On the last week before my five kids started their summer holiday last year, I was asked to work every day of the summer holiday for two different clients. So I did one during the week, and the other on weekends! It may only have amounted to a few hours each day but while looking after five kids??? Would you volunteer for that job? 

And when you don't have any work on, you don't enjoy the break because you wonder if you'll get any work again soon. Salaries have to be paid out of something, so you stress away every break trying to find work. It is great for the client because you always know you have to do better than your best to secure future jobs, so you give it your all, you spend extra time unpaid and you do a much better job than you would have done, had you not been freelance.

Then there's payment. I often see Facebook statuses mentioning 'X' days to payday! I fondly remember those! Now I wonder if clients are going to pay me on time so my salary can go through, or maybe just one month after I have completed a job, or sometimes if the client is international, I try not to invoice until I have done several jobs, simply because international transfer fees eat up so much of my fee. I can wait months to be paid.

Bereavement leave isn't something I ever had to use as an employee, but at least it existed. When my dad died in 2012, it felt wrong to discuss his funeral in the morning and work in the afternoon, but you don't get time off when you work for yourself. If I don't work, I don't get paid and losing my house would not have brought my dad back. It felt surreal to need to do translation work in those circumstances and my clients were lovely - they offered not to send me work for a couple of weeks till I felt like working again, but of course, no work, no pay, no mortgage payment, no house... Freelancing has its inhumane sides.

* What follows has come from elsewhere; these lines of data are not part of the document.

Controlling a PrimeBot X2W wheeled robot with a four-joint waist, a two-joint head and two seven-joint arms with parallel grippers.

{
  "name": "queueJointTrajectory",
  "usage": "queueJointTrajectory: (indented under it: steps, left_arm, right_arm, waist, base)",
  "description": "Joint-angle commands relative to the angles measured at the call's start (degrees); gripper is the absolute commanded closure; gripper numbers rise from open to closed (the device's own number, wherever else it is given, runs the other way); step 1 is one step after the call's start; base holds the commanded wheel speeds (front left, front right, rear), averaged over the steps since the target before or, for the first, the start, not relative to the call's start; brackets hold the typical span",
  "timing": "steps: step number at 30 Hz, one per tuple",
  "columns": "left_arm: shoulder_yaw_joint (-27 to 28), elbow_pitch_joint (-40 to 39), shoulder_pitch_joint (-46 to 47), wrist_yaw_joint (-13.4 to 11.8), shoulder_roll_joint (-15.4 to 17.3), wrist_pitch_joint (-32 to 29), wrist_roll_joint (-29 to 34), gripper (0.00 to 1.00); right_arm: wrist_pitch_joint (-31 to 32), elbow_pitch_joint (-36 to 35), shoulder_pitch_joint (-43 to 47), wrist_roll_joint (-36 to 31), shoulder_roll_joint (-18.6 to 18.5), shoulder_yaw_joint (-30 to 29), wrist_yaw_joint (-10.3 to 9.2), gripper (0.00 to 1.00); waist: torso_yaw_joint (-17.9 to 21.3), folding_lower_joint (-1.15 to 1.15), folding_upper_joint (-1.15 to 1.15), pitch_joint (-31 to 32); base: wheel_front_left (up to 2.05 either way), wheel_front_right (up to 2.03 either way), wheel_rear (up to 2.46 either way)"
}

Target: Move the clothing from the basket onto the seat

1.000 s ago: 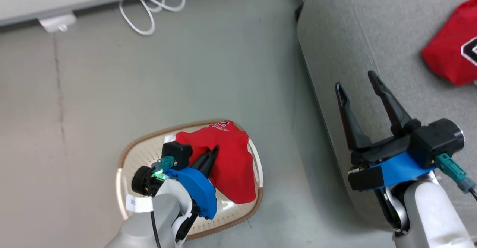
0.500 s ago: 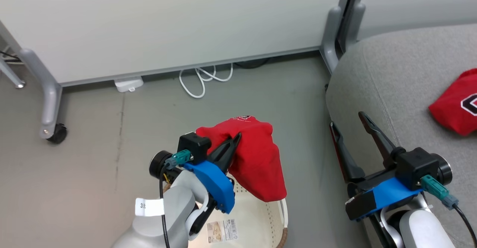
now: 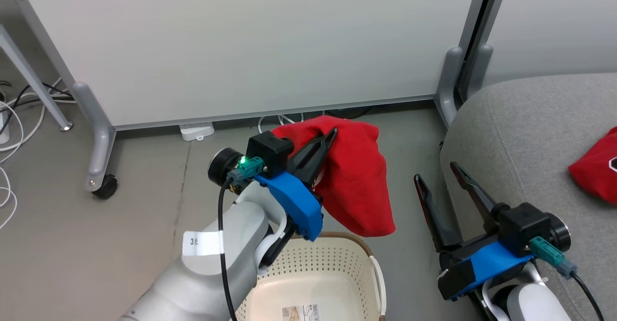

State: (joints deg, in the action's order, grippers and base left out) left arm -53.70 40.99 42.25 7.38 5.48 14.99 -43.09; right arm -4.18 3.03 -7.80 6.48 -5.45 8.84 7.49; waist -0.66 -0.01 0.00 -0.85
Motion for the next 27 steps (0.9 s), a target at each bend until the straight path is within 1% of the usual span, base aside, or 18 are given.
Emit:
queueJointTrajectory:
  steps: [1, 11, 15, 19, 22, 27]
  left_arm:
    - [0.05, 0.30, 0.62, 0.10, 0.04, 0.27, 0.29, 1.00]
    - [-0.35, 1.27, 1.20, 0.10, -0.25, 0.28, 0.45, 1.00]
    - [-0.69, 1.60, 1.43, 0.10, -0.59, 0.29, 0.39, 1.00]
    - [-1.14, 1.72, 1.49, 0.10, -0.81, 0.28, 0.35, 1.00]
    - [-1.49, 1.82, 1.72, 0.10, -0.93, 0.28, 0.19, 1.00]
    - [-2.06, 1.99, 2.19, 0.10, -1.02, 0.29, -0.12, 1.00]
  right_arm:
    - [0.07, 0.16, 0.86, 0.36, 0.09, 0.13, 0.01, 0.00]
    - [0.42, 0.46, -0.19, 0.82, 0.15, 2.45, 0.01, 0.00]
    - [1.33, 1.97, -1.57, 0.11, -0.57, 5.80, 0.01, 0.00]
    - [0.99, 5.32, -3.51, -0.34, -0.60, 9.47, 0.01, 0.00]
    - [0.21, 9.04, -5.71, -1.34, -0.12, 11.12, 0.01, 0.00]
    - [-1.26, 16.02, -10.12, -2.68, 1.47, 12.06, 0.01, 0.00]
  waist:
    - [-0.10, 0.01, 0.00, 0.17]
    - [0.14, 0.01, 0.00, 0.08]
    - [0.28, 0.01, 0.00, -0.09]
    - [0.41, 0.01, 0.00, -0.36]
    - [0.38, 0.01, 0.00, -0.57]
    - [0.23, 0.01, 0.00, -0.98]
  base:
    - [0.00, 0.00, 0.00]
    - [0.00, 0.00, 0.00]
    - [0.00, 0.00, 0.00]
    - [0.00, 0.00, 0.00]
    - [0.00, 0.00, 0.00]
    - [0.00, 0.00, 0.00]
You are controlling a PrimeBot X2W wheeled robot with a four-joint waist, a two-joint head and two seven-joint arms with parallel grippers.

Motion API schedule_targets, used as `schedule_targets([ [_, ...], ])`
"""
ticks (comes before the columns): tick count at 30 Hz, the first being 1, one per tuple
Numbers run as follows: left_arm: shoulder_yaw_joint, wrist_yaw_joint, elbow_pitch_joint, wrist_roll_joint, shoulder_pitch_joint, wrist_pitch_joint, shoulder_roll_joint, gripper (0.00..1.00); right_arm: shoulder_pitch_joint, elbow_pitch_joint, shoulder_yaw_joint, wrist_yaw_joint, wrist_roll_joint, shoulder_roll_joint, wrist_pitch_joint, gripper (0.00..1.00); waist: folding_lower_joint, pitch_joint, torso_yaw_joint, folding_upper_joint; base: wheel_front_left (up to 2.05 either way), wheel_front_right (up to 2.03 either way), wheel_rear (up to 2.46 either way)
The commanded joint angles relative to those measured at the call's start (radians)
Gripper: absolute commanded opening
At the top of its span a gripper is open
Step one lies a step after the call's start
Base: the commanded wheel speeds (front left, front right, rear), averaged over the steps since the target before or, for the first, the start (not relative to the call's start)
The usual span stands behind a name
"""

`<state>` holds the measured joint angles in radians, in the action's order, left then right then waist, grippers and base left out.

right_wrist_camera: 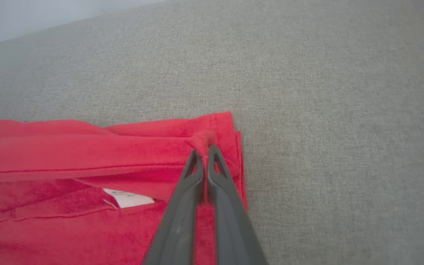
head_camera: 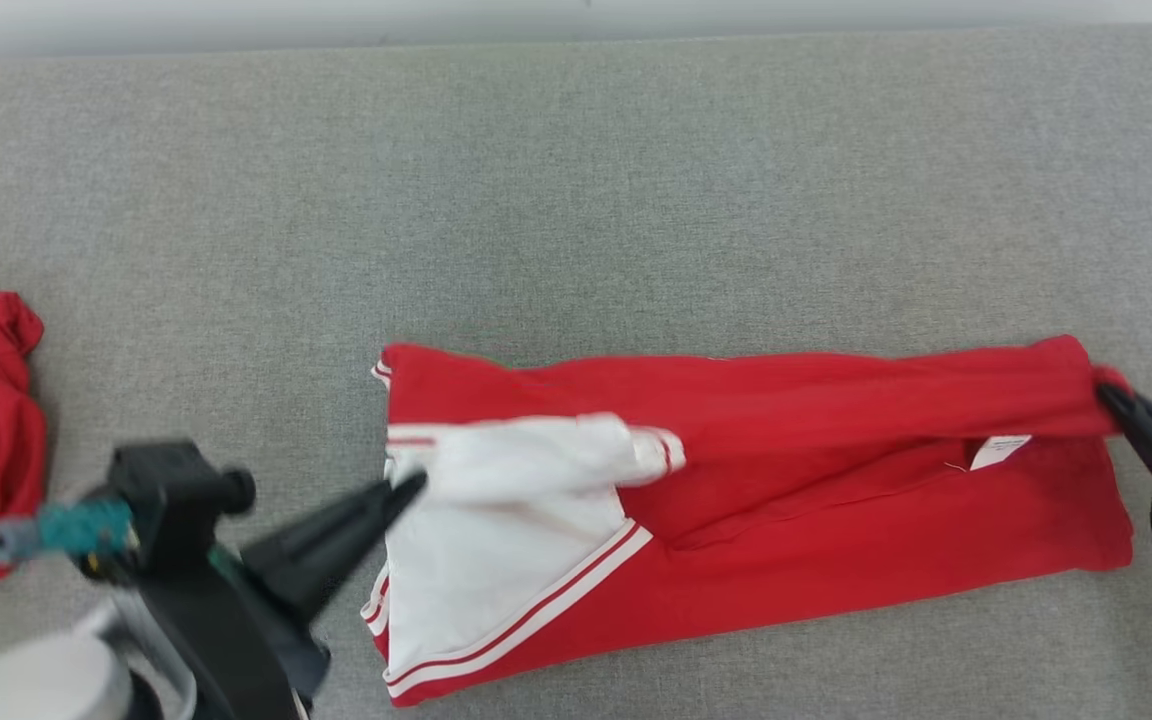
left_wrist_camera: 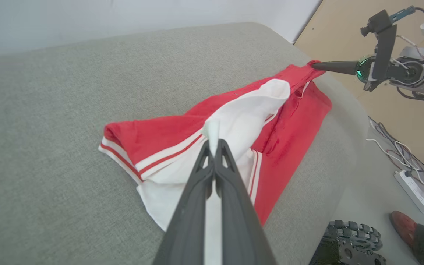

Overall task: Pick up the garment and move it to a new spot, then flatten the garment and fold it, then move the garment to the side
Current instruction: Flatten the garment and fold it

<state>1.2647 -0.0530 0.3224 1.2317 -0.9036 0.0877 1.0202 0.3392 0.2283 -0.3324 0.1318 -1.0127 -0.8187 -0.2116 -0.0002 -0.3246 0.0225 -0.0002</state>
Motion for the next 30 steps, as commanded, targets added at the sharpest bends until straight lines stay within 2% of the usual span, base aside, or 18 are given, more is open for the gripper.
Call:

I think the thing I really never grasped before opting for this life was the lack of escape. When you work from home, you are always at work. You aren't just checking your email from home or finishing a wee thing - I did that as an employee. You are in your day-time office, eating, sleeping, living... You don't think 'It's Saturday, I'll go to the park', you think 'It's Saturday but if I get ahead with the stuff I need to send in next week then I'll be able to meet the deadline even if a kid is sick and my client deserves that I do my best' and so you work while stirring the dinner, you work in bed at night, you work when the baby's at nursery or when she falls asleep, you work in ten minute bursts 24/7 and when you aren't working you are working in your head and that way you meet all your week time deadlines and remain the model worker, at the expense only of your sanity, but who needs that anyway?

Do I prefer one or the other? I don't even know any more to be honest. I hate not knowing when I can book a holiday. I hate never having a day off, I hate the lack of visibility. I love being home when my kids come in from school, I love hugging them better when they are sick, I love working all day with my best friend, my lover, my husband... I don't know. Maybe working from home, on a contract as an employee would suit me best but for now, while my kids need me, working from home is the only way, for better or worse.